Lorsque l’on choisit un gérant de fortune, doit-on le faire uniquement au regard de sa performance ? La question est légitime. Mais elle demeure incomplète. Car si la performance est facile à mesurer, elle ne dit pas, à elle seule, où se crée réellement la valeur. En effet, le rôle d’un gestionnaire ne doit pas se limiter à rechercher du rendement. Il consiste avant tout à prendre les bonnes décisions, au bon moment, pour les bonnes raisons.

Gérer avec discipline

Les études en finance comportementale l’ont largement démontré : les plus grandes erreurs d’investissement ne proviennent pas toujours des marchés, mais le plus souvent des réactions émotionnelles que leurs fluctuations provoquent. L’euphorie pousse à acheter trop tard. La crainte incite à vendre au mauvais moment. La valeur d’un gestionnaire réside alors dans sa capacité à apporter de la méthode là où les émotions prennent parfois le dessus. Une stratégie claire, appliquée avec constance, crée souvent davantage de performance qu’une succession de décisions opportunistes.

Savoir renoncer

Dans la perception commune, un gestionnaire crée de la valeur lorsqu’il réalise une opération gagnante. Pourtant, certaines des meilleures décisions sont précisément celles qui passent inaperçues : renoncer à un investissement trop risqué, conserver une allocation malgré les turbulences ou résister à une mode de marché. La création de valeur réside autant dans ce que l’on fait que dans ce que l’on choisit de ne pas faire.

Construire une relation

Au fil du temps, la relation entre un investisseur et son gestionnaire dépasse largement le cadre des marchés financiers. Elle s’inscrit dans les projets de vie, les transmissions patrimoniales, les changements de situation familiale ou entrepreneuriale. Cette continuité permet de mieux comprendre les objectifs du client, mais aussi ses contraintes, sa sensibilité au risque et sa manière d’appréhender les cycles économiques. Autant d’éléments qui permettent de prendre des décisions plus justes et plus cohérentes dans la durée.

Aligner les intérêts

C’est dans cette perspective que le modèle des sociétés de gestion indépendantes prend tout son sens. Leur principale force ne réside pas uniquement dans leur indépendance, mais dans leur capacité à concentrer leurs décisions sur un seul intérêt : celui du client.
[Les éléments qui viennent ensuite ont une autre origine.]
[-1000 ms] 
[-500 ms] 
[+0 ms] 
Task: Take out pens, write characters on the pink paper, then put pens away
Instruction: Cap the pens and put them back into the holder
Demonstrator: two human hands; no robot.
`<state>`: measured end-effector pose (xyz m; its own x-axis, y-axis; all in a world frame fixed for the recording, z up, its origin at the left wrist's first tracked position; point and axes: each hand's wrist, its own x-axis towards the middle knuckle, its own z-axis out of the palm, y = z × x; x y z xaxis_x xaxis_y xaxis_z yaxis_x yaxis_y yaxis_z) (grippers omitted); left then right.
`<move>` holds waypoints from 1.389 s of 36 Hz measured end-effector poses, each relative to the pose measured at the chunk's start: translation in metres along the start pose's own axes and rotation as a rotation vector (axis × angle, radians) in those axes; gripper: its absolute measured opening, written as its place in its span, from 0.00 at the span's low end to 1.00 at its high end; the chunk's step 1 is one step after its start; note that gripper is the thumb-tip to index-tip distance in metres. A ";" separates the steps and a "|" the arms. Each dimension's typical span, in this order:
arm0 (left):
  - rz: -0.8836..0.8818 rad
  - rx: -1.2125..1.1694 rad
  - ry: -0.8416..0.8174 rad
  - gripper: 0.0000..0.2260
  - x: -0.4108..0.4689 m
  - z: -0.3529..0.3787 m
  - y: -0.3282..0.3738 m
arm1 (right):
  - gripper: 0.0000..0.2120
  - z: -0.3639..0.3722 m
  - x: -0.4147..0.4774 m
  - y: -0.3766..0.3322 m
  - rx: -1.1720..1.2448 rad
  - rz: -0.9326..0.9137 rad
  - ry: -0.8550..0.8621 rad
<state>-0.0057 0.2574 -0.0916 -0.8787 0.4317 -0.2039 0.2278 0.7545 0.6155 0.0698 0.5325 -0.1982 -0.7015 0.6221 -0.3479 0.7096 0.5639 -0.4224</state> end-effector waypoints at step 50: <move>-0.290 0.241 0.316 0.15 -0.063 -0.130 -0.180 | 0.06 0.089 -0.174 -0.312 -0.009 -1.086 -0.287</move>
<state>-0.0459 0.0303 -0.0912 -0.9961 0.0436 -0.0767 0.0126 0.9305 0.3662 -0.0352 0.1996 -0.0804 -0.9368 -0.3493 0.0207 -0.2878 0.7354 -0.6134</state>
Il faut toutefois garder à l’esprit l’argument suivant. Si les gérants indépendants apportent une lecture des marchés et une liberté de décision, les banques privées demeurent des partenaires essentiels pour la conservation des actifs, l’infrastructure et l’exécution des opérations. La question n’est donc pas de savoir quel modèle est supérieur à l’autre, mais bien plutôt de savoir où se crée la valeur.

À nos yeux, elle naît moins de la nature ou de la taille d’une institution que de la qualité d’une relation, de la discipline d’une stratégie et de la capacité à rester fidèle aux intérêts de ses clients.